Alih-alih menunggu dilibatkan dalam ajang Banyuwangi Festival, akan lebih baik kalau para seniman muda membuat ajang musikal yang bisa dikolaborasikan dengan tari garapan. Mereka bisa memainkan komposisi angklung yang bersifat pakem dan karya kolaboratif dengan instrumen musik modern yang lebih variatif. Jadi, ada dua komposisi.

Model ini sekaligus menjadi pembelajaran buat penonton, khususnya anak-anak dan generasi muda, bahwa ekpslorasi musikal apapun, kalau berbasis pada beragam pakem angklung yang ada bisa menghasilkan garapan-garapan baru yang tidak melupakan karakteristik lokalnya.

Tidak ada salahnya pula, garapan-garapan baru tersebut diunggah di new media untuk memperluas jangkauan penikmat, sekaligus membuat mereka penasaran dan akhirnya mau datang ke Banyuwangi untuk menikmati pertunjukan secara langsung.

Karnavalisasi dan festivalisasi yang menjadi trend industri pariwisata Banyuwangi menghadirkan banyak perubahan dan klaim-klaim kemajuan dalam kehidupan masyarakat dan pelaku budaya.

Namun, apa yang pasti dari beragam karnaval dan festival tersebut adalah semakin menguatnya rezim pariwisata yang mempertemukan hasrat ekonomi politik pemimpin yang berkuasa dan kelompok pemodal besar (Setiawan & Subaharianto, 2019, 2020a, 2020b; Setiawan, Tallapessy, & Subaharianto, 2017a, 2017b).

Dalam kondisi demikian, semua karnaval dan festival diarahkan untuk menarik kehadiran wisatawan. Menjadi wajar kalau yang disuguhkan kemudian adalah tampilan yang bersifat glamor. Dan, keragaman budaya lokal yang masih dilakoni di masyarakat hanya menjadi pewarna bibir agar pemerintah dianggap sudah memajukan budaya.


Keterangan Gambar : Man Tohan dan rekannya sedang mamainkan Angklung (Foto: Adlin Mustika)
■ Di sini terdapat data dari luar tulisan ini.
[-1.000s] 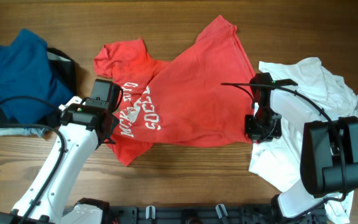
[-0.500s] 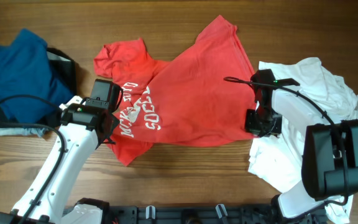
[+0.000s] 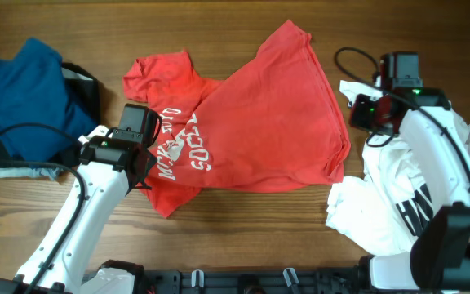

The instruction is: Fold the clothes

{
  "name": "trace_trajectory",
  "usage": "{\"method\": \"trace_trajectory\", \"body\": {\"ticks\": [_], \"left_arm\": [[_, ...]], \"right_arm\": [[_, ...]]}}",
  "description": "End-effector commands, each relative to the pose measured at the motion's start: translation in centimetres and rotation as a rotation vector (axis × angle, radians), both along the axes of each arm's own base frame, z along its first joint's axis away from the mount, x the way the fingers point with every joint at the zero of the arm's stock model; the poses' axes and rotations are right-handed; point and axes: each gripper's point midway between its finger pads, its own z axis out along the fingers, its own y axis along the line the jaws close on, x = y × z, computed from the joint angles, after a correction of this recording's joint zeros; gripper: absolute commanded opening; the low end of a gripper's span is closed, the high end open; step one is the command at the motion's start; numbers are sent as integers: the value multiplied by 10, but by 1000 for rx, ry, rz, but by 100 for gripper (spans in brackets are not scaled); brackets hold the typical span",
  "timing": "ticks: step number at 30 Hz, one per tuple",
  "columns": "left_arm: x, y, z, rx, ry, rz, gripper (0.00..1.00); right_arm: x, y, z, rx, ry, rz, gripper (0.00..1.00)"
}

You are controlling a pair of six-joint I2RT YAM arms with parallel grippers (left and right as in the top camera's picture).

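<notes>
A red T-shirt (image 3: pixel 259 114) with white lettering lies spread across the middle of the table, one sleeve bunched at the upper left. My left gripper (image 3: pixel 147 173) sits on the shirt's lower left edge and looks shut on the cloth there. My right gripper (image 3: pixel 356 113) hangs just off the shirt's right edge, above the white clothes. Its fingers are too dark and small to make out how they stand.
A pile of white clothes (image 3: pixel 414 188) fills the right side, one piece showing dark print. A blue garment (image 3: pixel 23 98) lies at the far left on top of black and grey cloth (image 3: pixel 84 82). A dark fixture (image 3: pixel 235 282) runs along the front edge.
My right gripper was at the shirt's lower right corner and is now higher, beside the right edge. That edge now reaches further right. The white pile has shifted and shows dark print.
At first my right gripper was at the far edge, at the shirt's lifted top corner. Then that corner lay flat and the gripper was down at the lower right corner, where it stayed. Now it is beside the right edge. The left gripper never moved.
</notes>
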Motion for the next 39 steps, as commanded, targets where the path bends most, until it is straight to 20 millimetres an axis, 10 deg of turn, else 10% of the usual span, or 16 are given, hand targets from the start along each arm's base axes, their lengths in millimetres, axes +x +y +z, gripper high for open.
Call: {"method": "trace_trajectory", "body": {"ticks": [1, 10, 16, 22, 30, 34, 39], "left_arm": [[0, 5, 2, 21, -5, -3, 4], [1, 4, 2, 17, -9, -4, 4], [0, 1, 1, 2, -5, -6, 4], [0, 1, 1, 2, -5, -6, 4], [0, 1, 1, 2, -5, -6, 4], [0, 1, 1, 2, -5, -6, 4], [0, 1, 1, 2, -5, -6, 5]], "right_arm": [[12, -4, -36, 68, 41, 98, 4], [58, -36, -105, -17, -5, 53, 4], [28, -113, -118, -207, 92, -274, 4], [-13, -184, -105, -46, 140, -580, 4], [40, -110, 14, 72, -119, -137, 11], [6, -40, 49, 90, -47, 20, 11], [-50, 8, 23, 148, 204, 52, 34]]}}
Para seniman muda, khususnya mereka yang sudah bejalar musik dan tari lokal, harus mengambil sikap eksistensial: larut dan hanya menjadi penggembira dalam festival dan karnaval atau mendesain dan membuat program-proram terpola untuk menghadirkan kekayaan kesenian tanpa mengabaikan pengembangan di tingkat bawah.

Membuat even-even kolaborasi dengan menggandeng berbagai pihak bisa menjadi pilihan. Selain itu, mereka juga bisa mengisi rumah-rumah adat dengan aktivitas musikal-tari secara rutin. Tujuannya, agar ketika ada penonton dari luar daerah mereka bisa menikmatinya. Pilihan-pilihan itu akan menjadi budaya tanding dari model selebrasi yang ditawarkan pemerintah.
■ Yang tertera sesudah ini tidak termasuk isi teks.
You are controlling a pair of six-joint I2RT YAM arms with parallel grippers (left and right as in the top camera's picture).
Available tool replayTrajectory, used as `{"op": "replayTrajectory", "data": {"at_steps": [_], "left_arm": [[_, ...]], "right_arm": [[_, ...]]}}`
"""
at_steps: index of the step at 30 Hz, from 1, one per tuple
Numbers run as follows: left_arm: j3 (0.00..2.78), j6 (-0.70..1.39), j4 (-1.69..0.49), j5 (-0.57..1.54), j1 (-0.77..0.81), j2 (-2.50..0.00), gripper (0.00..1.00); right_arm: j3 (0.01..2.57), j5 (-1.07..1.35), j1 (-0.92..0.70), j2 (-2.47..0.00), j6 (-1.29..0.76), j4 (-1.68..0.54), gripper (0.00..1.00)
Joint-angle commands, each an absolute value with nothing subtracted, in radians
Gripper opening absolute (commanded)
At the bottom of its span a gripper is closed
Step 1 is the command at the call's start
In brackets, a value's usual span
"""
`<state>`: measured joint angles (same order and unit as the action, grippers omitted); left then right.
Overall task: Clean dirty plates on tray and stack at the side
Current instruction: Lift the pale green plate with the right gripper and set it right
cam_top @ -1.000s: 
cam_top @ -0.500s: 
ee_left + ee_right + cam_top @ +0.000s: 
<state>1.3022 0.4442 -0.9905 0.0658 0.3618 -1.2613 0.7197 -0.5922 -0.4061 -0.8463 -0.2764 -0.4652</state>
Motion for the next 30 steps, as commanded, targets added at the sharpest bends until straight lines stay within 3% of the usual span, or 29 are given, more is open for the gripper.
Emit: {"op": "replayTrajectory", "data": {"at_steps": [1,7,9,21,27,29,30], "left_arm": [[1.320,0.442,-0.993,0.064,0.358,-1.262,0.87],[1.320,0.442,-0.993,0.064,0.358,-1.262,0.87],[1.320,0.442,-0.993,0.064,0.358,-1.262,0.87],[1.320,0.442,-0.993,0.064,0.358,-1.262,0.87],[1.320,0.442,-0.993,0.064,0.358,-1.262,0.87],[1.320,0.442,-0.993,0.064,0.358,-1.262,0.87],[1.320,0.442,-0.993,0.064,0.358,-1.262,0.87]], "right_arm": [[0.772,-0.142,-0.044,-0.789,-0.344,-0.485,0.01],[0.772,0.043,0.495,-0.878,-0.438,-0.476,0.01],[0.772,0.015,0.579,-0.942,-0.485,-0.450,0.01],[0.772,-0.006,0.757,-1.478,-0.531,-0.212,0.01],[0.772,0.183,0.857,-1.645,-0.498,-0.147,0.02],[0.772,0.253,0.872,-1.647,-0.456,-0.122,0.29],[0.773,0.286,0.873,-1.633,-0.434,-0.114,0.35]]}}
Ini perlu dilakukan agar masyarakat Banyuwangi semakin sadar bahwa kekayaan budaya mereka tidak harus dinikmati dalam glamornya fashion show, tetapi dalam rancak dan variatifnya kesenian-kesenian lokal yang dikemas secara kreatif oleh para pelaku bersama-sama warga.  (Bersambung)

(Dr. Ikwan Setiawan, Ketua Umum Matatimoer Institute. Pengajar di Fakultas Ilmu Budaya, Universitas Jember. Anggota Dewan Pakar Dewan Kesenian Jember. Aktif dalam penelitian sastra, budaya lokal dan media dengan fokus kepada persoalan poskolonialitas, hegemoni, politik identitas, dan isu-isu kritis lainnya. Email: senandungtimur@gmail.com)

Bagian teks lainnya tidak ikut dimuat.